--- AVAILABLE DATA ---
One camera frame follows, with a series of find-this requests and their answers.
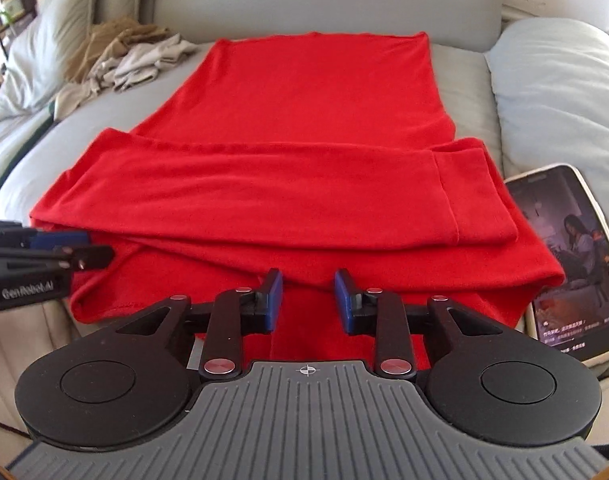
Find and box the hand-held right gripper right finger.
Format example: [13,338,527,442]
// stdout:
[333,268,503,381]

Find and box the tan garment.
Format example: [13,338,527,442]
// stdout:
[66,16,179,84]

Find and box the light grey pillow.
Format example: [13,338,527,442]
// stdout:
[485,17,609,187]

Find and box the dark bookshelf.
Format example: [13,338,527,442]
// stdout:
[0,0,41,102]

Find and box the red garment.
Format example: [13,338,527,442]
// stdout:
[28,31,567,377]

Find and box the white garment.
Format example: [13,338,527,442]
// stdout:
[54,34,201,117]

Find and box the grey sofa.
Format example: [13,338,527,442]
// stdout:
[0,0,609,411]

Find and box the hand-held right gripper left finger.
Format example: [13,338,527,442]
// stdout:
[116,268,284,381]

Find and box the tablet with cream case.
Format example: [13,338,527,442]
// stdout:
[503,162,609,368]

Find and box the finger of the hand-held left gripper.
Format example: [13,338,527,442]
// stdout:
[0,244,116,273]
[0,220,94,252]
---
Which lines above contain the word "left"? Show each of them.

OUTPUT BELOW:
Find and box the hand-held right gripper left finger.
Find and box the finger of the hand-held left gripper.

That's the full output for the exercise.